> PROMPT
Copy out the entries below exactly as they stand, but only from the line containing "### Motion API" through the line containing "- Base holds".

> DATA IN THIS EXERCISE

+---+

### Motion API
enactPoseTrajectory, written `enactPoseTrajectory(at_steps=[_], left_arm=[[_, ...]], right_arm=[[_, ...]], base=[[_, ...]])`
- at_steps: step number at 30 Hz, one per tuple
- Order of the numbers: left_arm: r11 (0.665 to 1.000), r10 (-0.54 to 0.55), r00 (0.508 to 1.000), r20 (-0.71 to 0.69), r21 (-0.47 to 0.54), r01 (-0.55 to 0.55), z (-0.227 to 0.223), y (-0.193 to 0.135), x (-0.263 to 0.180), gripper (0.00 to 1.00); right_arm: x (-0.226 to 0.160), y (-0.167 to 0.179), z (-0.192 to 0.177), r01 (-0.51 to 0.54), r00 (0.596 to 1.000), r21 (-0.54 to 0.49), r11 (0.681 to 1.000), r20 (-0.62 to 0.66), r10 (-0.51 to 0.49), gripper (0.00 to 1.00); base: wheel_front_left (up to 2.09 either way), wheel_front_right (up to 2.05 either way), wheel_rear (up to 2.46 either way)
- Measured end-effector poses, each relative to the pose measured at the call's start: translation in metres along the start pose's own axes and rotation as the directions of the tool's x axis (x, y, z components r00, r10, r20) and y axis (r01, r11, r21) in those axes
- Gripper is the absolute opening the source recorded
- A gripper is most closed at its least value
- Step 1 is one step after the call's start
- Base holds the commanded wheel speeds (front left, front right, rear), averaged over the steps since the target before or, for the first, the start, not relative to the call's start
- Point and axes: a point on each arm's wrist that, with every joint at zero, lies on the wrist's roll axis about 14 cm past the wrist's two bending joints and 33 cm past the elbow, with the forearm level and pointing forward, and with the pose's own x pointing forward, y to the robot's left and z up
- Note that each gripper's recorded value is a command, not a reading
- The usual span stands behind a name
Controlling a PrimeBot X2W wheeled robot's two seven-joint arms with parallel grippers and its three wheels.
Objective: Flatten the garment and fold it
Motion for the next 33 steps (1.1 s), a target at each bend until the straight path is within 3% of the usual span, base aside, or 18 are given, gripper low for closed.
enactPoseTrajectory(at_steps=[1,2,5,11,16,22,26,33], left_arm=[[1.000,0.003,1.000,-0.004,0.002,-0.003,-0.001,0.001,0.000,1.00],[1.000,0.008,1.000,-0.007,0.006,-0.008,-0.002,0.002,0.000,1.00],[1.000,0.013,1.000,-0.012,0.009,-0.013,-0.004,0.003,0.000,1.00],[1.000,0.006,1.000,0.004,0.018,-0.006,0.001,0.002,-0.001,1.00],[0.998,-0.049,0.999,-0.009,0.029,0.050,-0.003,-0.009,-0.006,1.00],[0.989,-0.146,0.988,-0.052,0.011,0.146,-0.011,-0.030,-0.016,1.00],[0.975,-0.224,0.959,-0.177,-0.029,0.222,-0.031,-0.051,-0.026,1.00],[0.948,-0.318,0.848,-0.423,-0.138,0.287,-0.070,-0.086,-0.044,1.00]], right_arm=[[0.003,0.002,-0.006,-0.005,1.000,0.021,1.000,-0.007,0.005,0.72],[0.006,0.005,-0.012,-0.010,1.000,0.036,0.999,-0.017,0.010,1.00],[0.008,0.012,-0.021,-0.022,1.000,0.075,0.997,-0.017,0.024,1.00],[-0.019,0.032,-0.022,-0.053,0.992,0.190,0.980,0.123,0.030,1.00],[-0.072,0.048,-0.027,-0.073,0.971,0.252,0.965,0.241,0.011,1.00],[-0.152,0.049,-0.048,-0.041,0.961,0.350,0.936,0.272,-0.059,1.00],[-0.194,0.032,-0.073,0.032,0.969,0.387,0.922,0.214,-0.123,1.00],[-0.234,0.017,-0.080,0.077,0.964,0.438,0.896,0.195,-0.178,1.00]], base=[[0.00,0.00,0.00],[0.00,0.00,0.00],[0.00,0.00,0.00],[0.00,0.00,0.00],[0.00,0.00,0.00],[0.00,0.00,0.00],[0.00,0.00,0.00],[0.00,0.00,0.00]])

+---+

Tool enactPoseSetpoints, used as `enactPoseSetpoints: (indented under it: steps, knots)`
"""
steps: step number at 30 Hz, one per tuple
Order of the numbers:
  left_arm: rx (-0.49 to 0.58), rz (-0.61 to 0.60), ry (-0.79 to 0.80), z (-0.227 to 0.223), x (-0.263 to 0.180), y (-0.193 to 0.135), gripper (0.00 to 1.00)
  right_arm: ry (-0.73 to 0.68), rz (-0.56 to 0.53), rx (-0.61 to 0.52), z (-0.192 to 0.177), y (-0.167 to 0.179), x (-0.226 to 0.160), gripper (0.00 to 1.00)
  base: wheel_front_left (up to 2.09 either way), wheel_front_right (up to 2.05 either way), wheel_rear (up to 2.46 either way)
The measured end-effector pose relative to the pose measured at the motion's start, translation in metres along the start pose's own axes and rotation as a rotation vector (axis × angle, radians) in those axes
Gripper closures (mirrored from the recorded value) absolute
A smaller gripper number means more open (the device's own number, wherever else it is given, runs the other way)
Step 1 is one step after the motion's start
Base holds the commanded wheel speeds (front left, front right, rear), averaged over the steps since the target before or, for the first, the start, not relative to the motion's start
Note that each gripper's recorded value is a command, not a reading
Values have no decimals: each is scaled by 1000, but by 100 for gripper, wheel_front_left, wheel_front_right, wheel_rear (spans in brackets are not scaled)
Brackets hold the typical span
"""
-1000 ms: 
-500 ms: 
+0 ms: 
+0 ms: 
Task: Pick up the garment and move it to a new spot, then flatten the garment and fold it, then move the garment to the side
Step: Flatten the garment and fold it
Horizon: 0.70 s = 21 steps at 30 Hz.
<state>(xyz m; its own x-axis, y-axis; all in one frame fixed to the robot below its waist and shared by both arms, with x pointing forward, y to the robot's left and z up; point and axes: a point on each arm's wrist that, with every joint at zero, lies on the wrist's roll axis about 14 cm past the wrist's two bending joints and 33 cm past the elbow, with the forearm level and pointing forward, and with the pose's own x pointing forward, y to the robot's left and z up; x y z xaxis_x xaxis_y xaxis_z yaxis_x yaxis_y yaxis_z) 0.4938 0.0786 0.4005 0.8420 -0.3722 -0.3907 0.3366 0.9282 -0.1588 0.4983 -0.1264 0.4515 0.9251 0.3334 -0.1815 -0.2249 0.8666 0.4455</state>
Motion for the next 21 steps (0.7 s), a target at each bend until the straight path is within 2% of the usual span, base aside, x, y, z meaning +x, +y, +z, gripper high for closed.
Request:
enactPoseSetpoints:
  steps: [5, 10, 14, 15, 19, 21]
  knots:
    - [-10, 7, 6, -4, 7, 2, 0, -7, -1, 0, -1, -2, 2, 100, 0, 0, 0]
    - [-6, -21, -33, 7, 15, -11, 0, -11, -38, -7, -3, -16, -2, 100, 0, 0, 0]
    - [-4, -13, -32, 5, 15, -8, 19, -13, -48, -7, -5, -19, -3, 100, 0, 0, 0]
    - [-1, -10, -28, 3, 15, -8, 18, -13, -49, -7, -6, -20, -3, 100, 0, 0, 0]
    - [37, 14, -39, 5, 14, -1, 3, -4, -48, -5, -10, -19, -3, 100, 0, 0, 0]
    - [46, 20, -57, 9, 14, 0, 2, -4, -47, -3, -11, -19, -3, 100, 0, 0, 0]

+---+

> YOUR SOLUTION
### Motion API
enactPoseTrajectory, written `enactPoseTrajectory(at_steps=[_], left_arm=[[_, ...]], right_arm=[[_, ...]], base=[[_, ...]])`
- at_steps: step number at 30 Hz, one per tuple
- Order of the numbers: left_arm: r11 (0.665 to 1.000), r10 (-0.54 to 0.55), r00 (0.508 to 1.000), r20 (-0.71 to 0.69), r21 (-0.47 to 0.54), r01 (-0.55 to 0.55), z (-0.227 to 0.223), y (-0.193 to 0.135), x (-0.263 to 0.180), gripper (0.00 to 1.00); right_arm: x (-0.226 to 0.160), y (-0.167 to 0.179), z (-0.192 to 0.177), r01 (-0.51 to 0.54), r00 (0.596 to 1.000), r21 (-0.54 to 0.49), r11 (0.681 to 1.000), r20 (-0.62 to 0.66), r10 (-0.51 to 0.49), gripper (0.00 to 1.00); base: wheel_front_left (up to 2.09 either way), wheel_front_right (up to 2.05 either way), wheel_rear (up to 2.46 either way)
- Measured end-effector poses, each relative to the pose measured at the call's start: translation in metres along the start pose's own axes and rotation as the directions of the tool's x axis (x, y, z components r00, r10, r20) and y axis (r01, r11, r21) in those axes
- Gripper is the absolute opening the source recorded
- A gripper is most closed at its least value
- Step 1 is one step after the call's start
- Base holds the commanded wheel speeds (front left, front right, rear), averaged over the steps since the target before or, for the first, the start, not relative to the call's start

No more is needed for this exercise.